However, and this is a big however, *this guy wasn't a pirate*. Sure, he was profiting from those who were committing piracy, but that's like arresting a newspaper publisher for printing escort advertisements. It's arbitrary in application, useless in effect, and that makes it dangerous.

If anything, the authorities should have been using this guy's site as a great way to point them to people who actually *are* pirates, and arrest them.

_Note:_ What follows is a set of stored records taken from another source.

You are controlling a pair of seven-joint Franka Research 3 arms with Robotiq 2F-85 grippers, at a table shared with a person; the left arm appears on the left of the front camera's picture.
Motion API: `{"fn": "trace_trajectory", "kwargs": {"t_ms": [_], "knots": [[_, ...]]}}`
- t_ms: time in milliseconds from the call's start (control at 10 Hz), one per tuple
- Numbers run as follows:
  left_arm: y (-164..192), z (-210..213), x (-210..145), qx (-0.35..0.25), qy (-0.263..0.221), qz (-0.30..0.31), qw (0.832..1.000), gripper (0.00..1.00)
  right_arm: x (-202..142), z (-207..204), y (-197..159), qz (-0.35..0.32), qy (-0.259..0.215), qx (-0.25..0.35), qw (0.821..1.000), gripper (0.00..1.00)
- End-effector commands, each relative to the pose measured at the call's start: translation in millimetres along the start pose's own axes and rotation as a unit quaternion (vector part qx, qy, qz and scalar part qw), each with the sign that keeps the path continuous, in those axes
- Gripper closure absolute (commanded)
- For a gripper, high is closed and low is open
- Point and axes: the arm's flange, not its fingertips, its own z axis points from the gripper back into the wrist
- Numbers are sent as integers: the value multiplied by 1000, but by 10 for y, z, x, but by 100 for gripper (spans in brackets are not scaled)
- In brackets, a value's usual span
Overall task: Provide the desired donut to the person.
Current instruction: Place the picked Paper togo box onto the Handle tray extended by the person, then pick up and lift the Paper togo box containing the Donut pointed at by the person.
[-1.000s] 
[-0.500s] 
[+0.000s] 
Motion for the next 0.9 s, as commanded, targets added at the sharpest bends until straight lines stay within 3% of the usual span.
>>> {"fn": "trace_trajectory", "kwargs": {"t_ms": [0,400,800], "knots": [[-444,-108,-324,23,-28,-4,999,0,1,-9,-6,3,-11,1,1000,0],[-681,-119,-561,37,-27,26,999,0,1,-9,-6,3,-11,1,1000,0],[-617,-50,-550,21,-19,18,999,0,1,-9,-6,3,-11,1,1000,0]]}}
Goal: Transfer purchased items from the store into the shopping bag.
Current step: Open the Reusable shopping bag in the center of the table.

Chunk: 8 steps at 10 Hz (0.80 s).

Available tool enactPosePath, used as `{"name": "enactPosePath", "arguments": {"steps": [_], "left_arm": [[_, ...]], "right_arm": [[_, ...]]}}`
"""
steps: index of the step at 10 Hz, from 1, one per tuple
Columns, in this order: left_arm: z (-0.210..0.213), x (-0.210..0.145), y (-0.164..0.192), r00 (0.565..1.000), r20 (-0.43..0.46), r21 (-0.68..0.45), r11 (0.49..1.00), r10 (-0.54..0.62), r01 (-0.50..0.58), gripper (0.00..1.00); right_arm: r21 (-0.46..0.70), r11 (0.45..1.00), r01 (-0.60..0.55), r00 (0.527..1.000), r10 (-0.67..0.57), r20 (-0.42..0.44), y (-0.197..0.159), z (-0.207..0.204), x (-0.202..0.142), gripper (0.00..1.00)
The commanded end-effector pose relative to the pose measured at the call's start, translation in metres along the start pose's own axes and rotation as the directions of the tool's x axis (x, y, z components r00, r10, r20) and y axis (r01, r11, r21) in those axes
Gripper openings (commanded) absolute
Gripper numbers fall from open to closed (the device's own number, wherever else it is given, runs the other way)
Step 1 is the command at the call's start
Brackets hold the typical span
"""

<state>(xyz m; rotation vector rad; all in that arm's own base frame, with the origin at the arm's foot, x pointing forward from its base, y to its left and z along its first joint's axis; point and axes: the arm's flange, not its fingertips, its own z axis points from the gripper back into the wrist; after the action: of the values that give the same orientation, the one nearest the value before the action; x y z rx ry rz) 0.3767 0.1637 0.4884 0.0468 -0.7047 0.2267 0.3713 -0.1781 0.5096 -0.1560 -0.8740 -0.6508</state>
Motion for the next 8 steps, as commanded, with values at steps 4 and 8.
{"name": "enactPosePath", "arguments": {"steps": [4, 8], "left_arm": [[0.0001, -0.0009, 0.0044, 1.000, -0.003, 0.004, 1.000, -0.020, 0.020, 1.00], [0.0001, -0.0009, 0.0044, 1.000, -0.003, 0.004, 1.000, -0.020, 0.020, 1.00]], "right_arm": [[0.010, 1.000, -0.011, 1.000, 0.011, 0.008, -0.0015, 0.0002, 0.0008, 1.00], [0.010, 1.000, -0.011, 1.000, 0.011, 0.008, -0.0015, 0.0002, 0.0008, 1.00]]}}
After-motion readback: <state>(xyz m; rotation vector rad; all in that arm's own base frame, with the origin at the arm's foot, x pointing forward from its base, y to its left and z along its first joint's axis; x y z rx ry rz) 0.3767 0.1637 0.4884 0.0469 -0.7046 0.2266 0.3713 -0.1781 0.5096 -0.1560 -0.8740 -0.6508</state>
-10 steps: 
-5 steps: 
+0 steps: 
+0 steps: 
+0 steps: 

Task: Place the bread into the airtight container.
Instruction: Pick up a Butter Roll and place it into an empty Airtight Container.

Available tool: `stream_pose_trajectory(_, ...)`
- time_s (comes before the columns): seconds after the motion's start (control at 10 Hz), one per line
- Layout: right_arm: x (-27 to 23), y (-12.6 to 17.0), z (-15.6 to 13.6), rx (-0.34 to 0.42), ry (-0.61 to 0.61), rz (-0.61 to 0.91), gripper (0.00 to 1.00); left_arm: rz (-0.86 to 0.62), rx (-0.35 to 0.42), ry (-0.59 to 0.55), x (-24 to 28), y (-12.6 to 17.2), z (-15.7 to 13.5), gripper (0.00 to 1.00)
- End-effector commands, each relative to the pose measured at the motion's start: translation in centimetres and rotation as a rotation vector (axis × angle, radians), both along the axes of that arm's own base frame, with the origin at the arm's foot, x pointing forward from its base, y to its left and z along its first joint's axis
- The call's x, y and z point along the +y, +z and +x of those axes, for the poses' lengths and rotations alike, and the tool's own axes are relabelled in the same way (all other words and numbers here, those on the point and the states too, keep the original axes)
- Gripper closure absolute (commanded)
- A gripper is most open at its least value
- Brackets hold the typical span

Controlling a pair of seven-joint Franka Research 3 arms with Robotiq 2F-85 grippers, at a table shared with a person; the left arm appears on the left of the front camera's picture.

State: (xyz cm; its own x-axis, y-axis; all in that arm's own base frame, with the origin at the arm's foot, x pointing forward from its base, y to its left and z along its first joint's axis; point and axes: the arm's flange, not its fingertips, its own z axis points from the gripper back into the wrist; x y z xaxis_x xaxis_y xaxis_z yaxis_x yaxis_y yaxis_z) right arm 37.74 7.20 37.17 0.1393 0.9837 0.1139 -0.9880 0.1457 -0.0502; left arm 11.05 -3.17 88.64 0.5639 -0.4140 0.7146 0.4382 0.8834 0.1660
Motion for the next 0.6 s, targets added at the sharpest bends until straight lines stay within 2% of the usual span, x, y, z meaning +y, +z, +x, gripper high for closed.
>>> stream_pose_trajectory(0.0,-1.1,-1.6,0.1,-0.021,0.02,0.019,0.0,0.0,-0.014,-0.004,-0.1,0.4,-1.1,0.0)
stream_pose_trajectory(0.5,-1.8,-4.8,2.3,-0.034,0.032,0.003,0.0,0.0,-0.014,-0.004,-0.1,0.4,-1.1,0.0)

You see though, the thing is it wasn't infringement. He wasn't actually copying the material.

Sober Thal:

McMullen:

Sober Thal:
Damn right, send em to jail.

When will you people learn that you shouldn't make money from IP theft? Probably never.

1) Reread the second paragraph.

2) I think there's a bigger need to lock you up than him;

1) Why would I care what a piracy sympathizer (that has nothing to do with the case) has to say?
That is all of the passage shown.